Dans sa déclaration, il dénonce une organisation dominée par le parti au pouvoir, l’absence de scrutateurs indépendants, des procurations controversées, ainsi que le recours aux « électeurs-mercenaires », déplacés dans des zones où ils n’ont aucune attache. À cela s’ajoute la persistance de listes électorales gonflées de personnes décédées, créant, selon lui, une illusion de transparence.
« Le premier vrai test de la Transition nous ramène à la case départ », a-t-il affirmé, allant jusqu’à qualifier les victoires issues de ce scrutin de « construites sur du mensonge ».
Le regard de Com d’Afrik
L’analyse de Raymond Ndong Sima résonne comme un signal d’alarme : à peine deux ans après la libération politique du 30 août 2023, les inquiétudes sur l’intégrité du processus démocratique refont surface. Si les accusations portées se vérifient, elles révèlent un déficit de confiance persistant entre l’État et les acteurs politiques. Le dialogue national et le référendum, perçus comme des étapes fondatrices d’un nouvel élan, semblent ainsi affaiblis par un scrutin jugé opaque.

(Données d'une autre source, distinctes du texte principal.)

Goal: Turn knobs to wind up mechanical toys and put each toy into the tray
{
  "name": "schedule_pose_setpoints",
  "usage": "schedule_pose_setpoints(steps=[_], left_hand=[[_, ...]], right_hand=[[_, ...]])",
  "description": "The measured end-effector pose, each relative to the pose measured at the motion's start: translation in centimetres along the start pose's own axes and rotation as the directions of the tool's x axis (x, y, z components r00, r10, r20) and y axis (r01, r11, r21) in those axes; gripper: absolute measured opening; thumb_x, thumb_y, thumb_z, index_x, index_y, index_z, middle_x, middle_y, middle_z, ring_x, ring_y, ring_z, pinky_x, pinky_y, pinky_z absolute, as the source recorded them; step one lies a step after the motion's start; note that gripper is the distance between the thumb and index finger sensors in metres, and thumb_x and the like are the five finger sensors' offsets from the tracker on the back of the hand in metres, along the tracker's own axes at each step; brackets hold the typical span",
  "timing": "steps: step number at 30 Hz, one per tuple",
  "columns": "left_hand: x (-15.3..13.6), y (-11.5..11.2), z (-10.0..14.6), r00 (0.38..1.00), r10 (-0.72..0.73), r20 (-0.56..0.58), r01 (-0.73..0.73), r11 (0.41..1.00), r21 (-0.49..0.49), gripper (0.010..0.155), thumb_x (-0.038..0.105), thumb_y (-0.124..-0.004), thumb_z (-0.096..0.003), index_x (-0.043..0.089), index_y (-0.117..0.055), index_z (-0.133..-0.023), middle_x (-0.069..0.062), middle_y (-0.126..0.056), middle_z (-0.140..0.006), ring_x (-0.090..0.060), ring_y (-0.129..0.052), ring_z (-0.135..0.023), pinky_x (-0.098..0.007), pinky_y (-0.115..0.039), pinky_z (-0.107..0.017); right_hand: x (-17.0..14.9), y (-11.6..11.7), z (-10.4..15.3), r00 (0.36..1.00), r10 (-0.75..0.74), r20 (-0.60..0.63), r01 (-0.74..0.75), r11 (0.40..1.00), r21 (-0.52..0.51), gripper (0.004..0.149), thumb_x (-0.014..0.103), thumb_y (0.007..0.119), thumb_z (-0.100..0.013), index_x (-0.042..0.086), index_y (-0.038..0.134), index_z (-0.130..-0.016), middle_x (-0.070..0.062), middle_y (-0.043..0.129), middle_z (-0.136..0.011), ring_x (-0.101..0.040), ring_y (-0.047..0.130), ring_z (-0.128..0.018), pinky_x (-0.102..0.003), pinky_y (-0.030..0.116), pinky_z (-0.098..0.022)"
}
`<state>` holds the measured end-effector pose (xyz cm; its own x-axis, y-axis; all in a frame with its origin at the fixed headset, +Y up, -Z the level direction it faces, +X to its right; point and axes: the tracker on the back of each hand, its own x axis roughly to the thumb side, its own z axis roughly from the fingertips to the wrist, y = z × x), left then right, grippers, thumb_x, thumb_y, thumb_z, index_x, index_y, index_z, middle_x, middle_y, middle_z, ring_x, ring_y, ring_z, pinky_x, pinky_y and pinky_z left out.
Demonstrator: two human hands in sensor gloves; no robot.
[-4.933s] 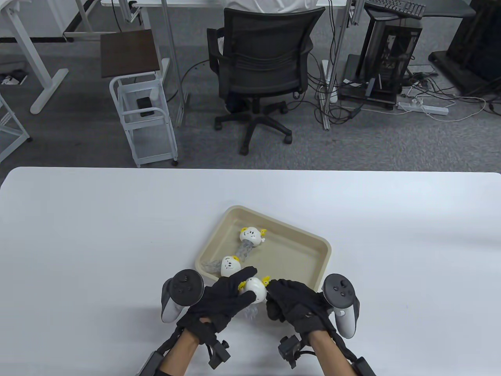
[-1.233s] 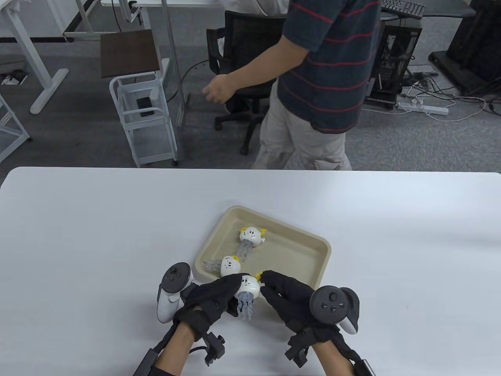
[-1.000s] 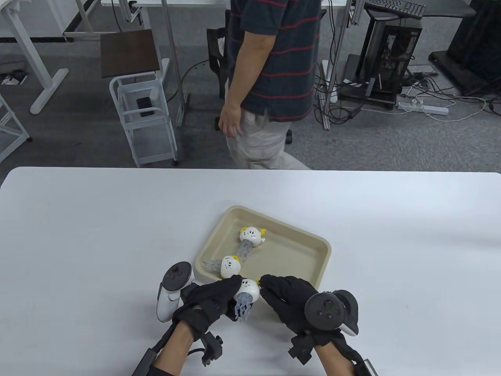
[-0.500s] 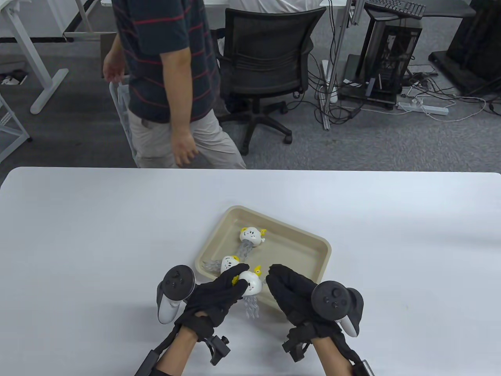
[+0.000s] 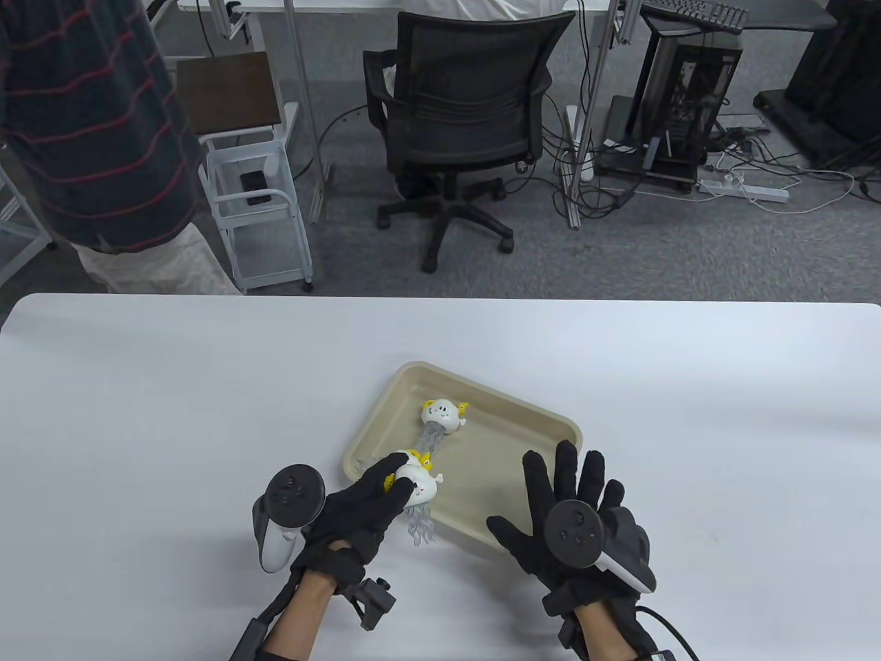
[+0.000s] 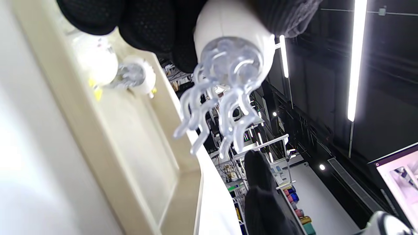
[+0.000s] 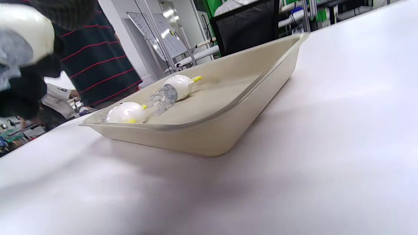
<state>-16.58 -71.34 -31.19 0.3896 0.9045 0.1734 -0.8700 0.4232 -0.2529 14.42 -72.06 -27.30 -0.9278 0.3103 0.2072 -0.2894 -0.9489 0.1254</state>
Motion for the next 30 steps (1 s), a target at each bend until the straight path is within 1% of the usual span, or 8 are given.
schedule_pose_setpoints(steps=[4, 9, 14, 18, 22, 24, 26, 30], left_hand=[[3.4, -0.8, -3.6, 0.968, -0.253, -0.005, 0.252, 0.965, -0.07, 0.072, 0.052, -0.07, -0.0568, 0.005, -0.063, -0.111, -0.012, -0.088, -0.094, -0.04, -0.08, -0.077, -0.058, -0.071, -0.059], [5.9, -6.2, -10.1, 0.777, -0.629, -0.012, 0.611, 0.759, -0.227, 0.071, 0.053, -0.07, -0.0555, 0.009, -0.064, -0.111, -0.007, -0.089, -0.096, -0.042, -0.07, -0.085, -0.063, -0.059, -0.066], [4.0, -11.1, -13.1, 0.688, -0.726, 0.0, 0.678, 0.642, -0.358, 0.071, 0.054, -0.069, -0.0551, 0.01, -0.064, -0.111, -0.006, -0.088, -0.096, -0.042, -0.065, -0.088, -0.066, -0.049, -0.068], [2.6, -12.9, -13.6, 0.611, -0.791, 0.023, 0.731, 0.553, -0.4, 0.071, 0.054, -0.069, -0.0547, 0.011, -0.064, -0.111, -0.005, -0.089, -0.097, -0.042, -0.065, -0.089, -0.066, -0.047, -0.068], [2.2, -13.3, -13.5, 0.582, -0.812, 0.028, 0.752, 0.525, -0.399, 0.073, 0.055, -0.067, -0.0553, 0.009, -0.061, -0.112, -0.006, -0.086, -0.098, -0.042, -0.066, -0.088, -0.064, -0.049, -0.067], [3.0, -12.9, -13.0, 0.571, -0.821, 0.027, 0.768, 0.522, -0.37, 0.076, 0.056, -0.066, -0.0557, 0.01, -0.053, -0.115, -0.011, -0.074, -0.108, -0.044, -0.062, -0.09, -0.065, -0.046, -0.068], [4.4, -11.6, -12.1, 0.595, -0.804, 0.029, 0.764, 0.553, -0.332, 0.078, 0.058, -0.064, -0.0559, 0.013, -0.048, -0.117, -0.014, -0.063, -0.115, -0.047, -0.057, -0.095, -0.067, -0.044, -0.069], [6.9, -6.4, -8.3, 0.658, -0.753, 0.008, 0.734, 0.639, -0.229, 0.082, 0.062, -0.06, -0.0557, 0.019, -0.035, -0.121, -0.02, -0.034, -0.123, -0.053, -0.036, -0.108, -0.075, -0.034, -0.071]], right_hand=[[-0.3, -0.1, 0.2, 0.999, -0.042, 0.01, 0.042, 0.999, -0.011, 0.094, 0.075, 0.051, -0.067, 0.015, 0.002, -0.12, -0.034, -0.008, -0.114, -0.062, -0.014, -0.093, -0.082, 0.006, -0.065], [-1.1, -0.2, 0.4, 0.998, -0.061, 0.003, 0.061, 0.998, -0.023, 0.094, 0.074, 0.052, -0.067, 0.013, 0.002, -0.12, -0.035, -0.007, -0.114, -0.062, -0.013, -0.093, -0.082, 0.007, -0.065], [-1.7, -0.4, 0.4, 0.998, -0.07, -0.012, 0.069, 0.997, -0.025, 0.094, 0.074, 0.052, -0.067, 0.013, 0.003, -0.12, -0.035, -0.006, -0.114, -0.062, -0.012, -0.094, -0.082, 0.007, -0.065], [-1.7, -0.3, 0.4, 0.997, -0.071, -0.017, 0.071, 0.997, -0.021, 0.094, 0.073, 0.053, -0.067, 0.012, 0.004, -0.12, -0.036, -0.005, -0.114, -0.063, -0.011, -0.094, -0.082, 0.008, -0.065], [-1.6, -0.2, 0.3, 0.998, -0.066, -0.018, 0.066, 0.998, -0.019, 0.093, 0.072, 0.053, -0.068, 0.012, 0.005, -0.12, -0.036, -0.004, -0.114, -0.062, -0.011, -0.094, -0.082, 0.008, -0.065], [-1.5, -0.2, 0.4, 0.998, -0.065, -0.018, 0.064, 0.998, -0.023, 0.093, 0.072, 0.053, -0.068, 0.012, 0.005, -0.12, -0.036, -0.004, -0.114, -0.062, -0.01, -0.095, -0.082, 0.008, -0.065], [-1.6, -0.1, 0.4, 0.997, -0.068, -0.021, 0.068, 0.997, -0.028, 0.092, 0.072, 0.053, -0.068, 0.012, 0.006, -0.12, -0.036, -0.003, -0.115, -0.062, -0.01, -0.095, -0.081, 0.009, -0.066], [-1.9, 0.1, 0.6, 0.997, -0.071, -0.031, 0.07, 0.997, -0.025, 0.092, 0.071, 0.053, -0.068, 0.012, 0.006, -0.12, -0.036, -0.003, -0.115, -0.062, -0.009, -0.095, -0.081, 0.009, -0.066]])
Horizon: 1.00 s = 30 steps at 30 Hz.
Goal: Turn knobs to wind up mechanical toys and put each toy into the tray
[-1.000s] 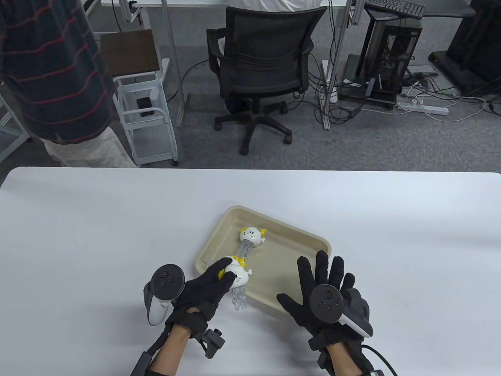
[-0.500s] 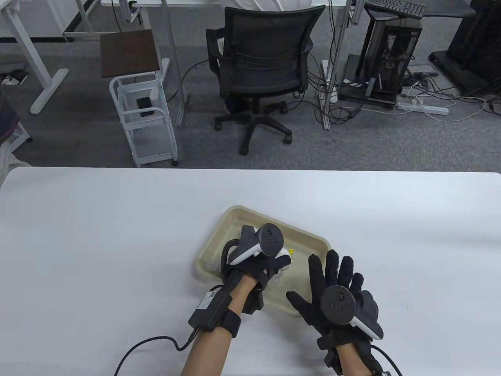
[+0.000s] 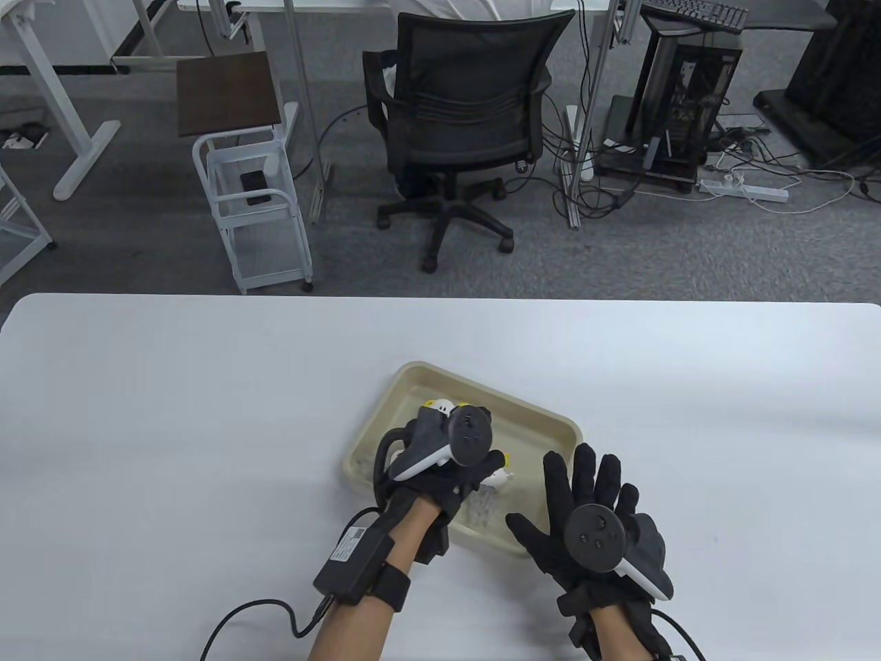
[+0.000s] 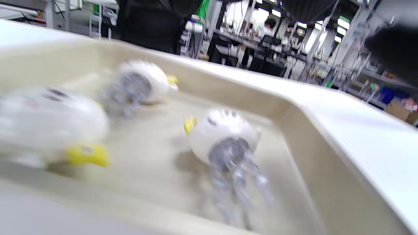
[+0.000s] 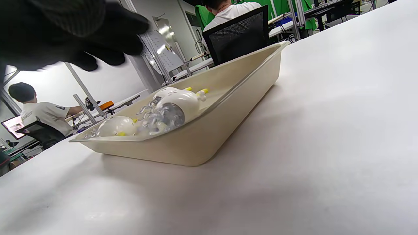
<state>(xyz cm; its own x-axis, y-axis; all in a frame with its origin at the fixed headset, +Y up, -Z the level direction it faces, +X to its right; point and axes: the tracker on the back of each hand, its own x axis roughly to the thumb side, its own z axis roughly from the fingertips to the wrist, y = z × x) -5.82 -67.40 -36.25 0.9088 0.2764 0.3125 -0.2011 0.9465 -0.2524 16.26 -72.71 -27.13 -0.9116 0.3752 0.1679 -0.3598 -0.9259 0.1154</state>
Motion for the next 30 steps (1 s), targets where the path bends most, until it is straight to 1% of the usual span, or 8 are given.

Pour Com d’Afrik, ce constat interroge l’avenir immédiat du pays : le risque est de voir naître une fracture politique durable où les vainqueurs peinent à être légitimés, et où les perdants contestent systématiquement le jeu électoral. La Transition avait pour mission d’asseoir une culture démocratique nouvelle. L’épreuve des législatives et locales démontre que le défi reste entier.